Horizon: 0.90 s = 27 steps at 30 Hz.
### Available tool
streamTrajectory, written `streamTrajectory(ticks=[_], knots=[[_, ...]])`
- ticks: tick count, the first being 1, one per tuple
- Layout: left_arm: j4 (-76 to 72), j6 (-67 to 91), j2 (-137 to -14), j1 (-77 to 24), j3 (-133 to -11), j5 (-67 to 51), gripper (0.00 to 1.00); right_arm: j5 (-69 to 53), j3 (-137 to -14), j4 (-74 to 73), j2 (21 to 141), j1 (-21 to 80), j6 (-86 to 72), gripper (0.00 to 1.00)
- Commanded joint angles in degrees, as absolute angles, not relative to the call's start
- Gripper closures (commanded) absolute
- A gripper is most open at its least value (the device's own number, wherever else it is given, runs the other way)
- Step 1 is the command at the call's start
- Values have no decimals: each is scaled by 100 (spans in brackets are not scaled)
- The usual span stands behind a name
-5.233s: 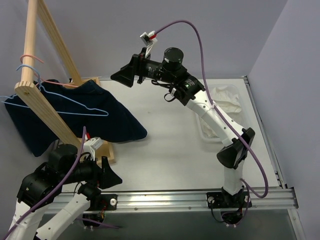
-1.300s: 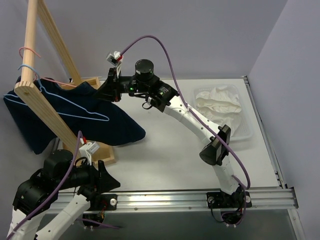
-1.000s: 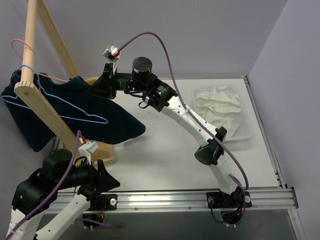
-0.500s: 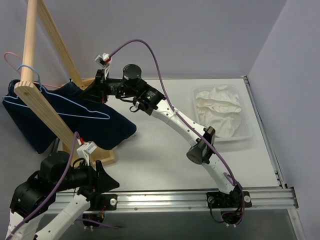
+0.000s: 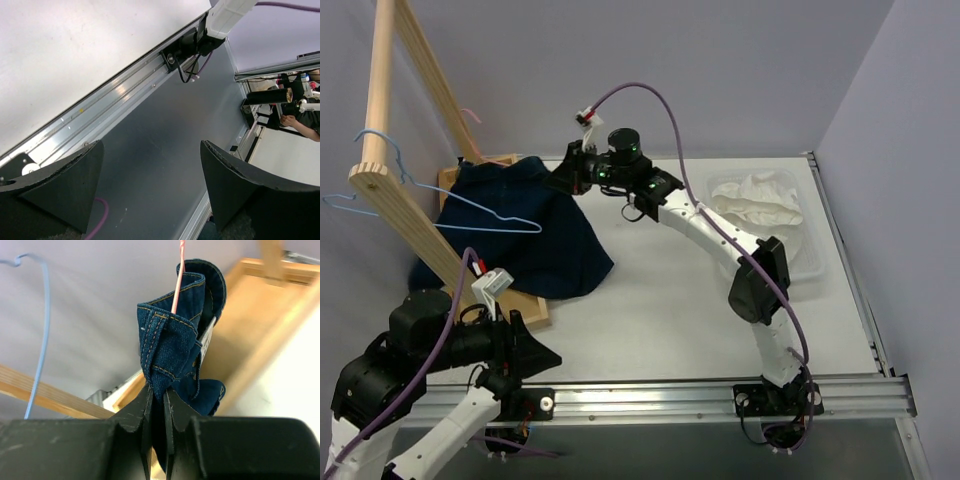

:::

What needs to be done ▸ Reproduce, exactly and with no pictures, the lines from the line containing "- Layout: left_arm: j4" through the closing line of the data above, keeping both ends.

Answer space ▸
- Layout: left_arm: j4 (-76 to 72), j6 (-67 to 91), j2 (-137 to -14), j1 (-77 to 24), j3 (-133 to -11), j5 (-67 to 51), gripper (0.00 to 1.00); right_arm: j5 (-69 to 53), j3 (-137 to -14), j4 (-74 to 73), j2 (21 to 141), j1 (-21 to 80), j6 (-86 to 72), gripper (0.00 to 1.00)
- Commanded joint angles in degrees, as absolute angles, not relative to the call's start
- Gripper closures (commanded) absolute
- A gripper is most open at its least value (the device's own number, wherever else it is given, runs the other way)
- Step 1 is the command at the call's start
- Values have no decimals: each is scaled by 100 (spans in brackets are not scaled)
- The usual span stands behind a name
-5.233s: 
-1.300s: 
-1.000s: 
-0.500s: 
+0.000s: 

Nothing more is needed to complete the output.